For the application of immune plasma therapy, it is necessary to take blood from a patient who has previously had COVID-19 disease and has recovered. Volunteerism is essential in the blood collection process. The volunteer donor first fills in the necessary forms as in normal blood donation and is examined. Necessary laboratory tests are applied to determine whether the blood taken is suitable for the patient. If the tests performed are successful, the donor is placed in a suitable environment for donation. With the method called apheresis, the necessary blood components of the donor are taken to be transferred to the patient. The apheresis process takes approximately 45-60 minutes. It is not much different from normal blood donation, only the components to be transferred are taken instead of taking the whole blood. In order to donate, it is necessary to be between the ages of 18-60 and 14 days have passed since recovery. At the end of this 14-day period, the COVID-19 test should be negative. In addition, for female donors, she should not be pregnant, have not had a previous miscarriage or had an abortion. There is no health hazard for the person who will donate blood. Since the necessary tests are carried out for donors who may cause problems in the transfer process, donation is not carried out if there is any risk.
What are the risks of immune plasma therapy?
Blood and plasma treatments have been used to treat many diseases since the early 1900s and it is a very successful method. The state of contracting COVID-19 has not yet been tested for an individual transplanted with the transfer of plasmas taken from a previously recovered individual to another individual. However, the researchers believe that the risk is very low in such cases, because there is no case of infection as the plasma donor is completely cured. However, immune plasma therapy carries the risks of allergic reactions, lung damage and breathing difficulties, transmission of infections such as HIV, Hepatitis-B and C. The risk of transmission of these infections is very low because the necessary blood tests are performed before the necessary blood components are taken from the donor to avoid any risk.
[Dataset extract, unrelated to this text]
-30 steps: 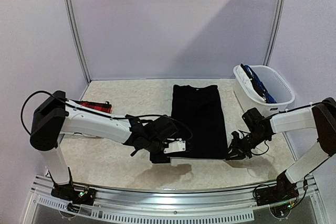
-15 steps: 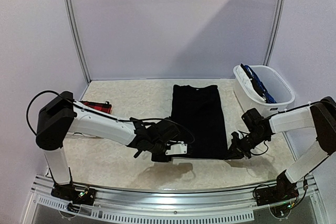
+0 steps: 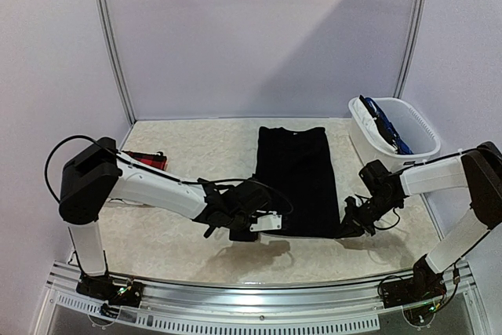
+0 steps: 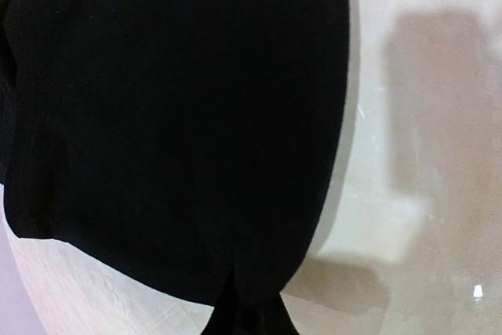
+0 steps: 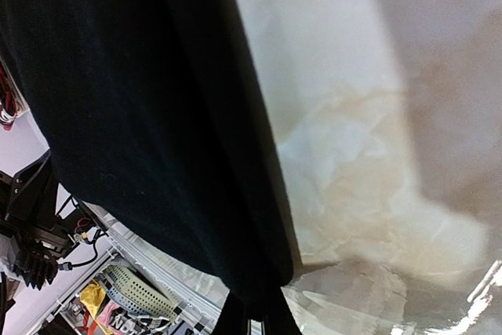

As a result of the positive blood tests, the necessary components are separated. Thus, the risk is minimized. Other than that, there is no identified risk. In addition, immune plasma therapy has also been used in the treatment of epidemic diseases such as H1N1 (swine flu), H5N1 (bird flu), MERS, Ebola and SARS. A very high success rate has been achieved in the treatment of these diseases. Considering all these, the risks that may occur are evaluated by experts and treatment is applied.
What are the expectations from immune plasma therapy?
Immune plasma therapy is an effective method that has been used in many epidemic diseases before. Therefore, its application in the treatment of COVID-19 has been foreseen by experts. However, it is also possible that there is no effect after the treatment. However, it was observed that the body resistance of the patients increased at a certain level after the treatment. According to the results from patients who received immune plasma therapy, it can also take its place as a permanent method in the treatment of COVID-19. Immune plasma therapy is applied in many countries of the world for pre-treatment. The reason why the treatment is so prominent is that the disease is viral. Because it is necessary to have the necessary immunity in order for viral diseases to not have an effect on the human body. This immunity is acquired by the necessary antibodies and proteins in the blood. The necessary components taken from the patient who recovered as a result of viral infections with transplantation are transferred to the patient and the antibodies are expected to fight the virus. Thus, a certain resistance is obtained in the body of the sick individual.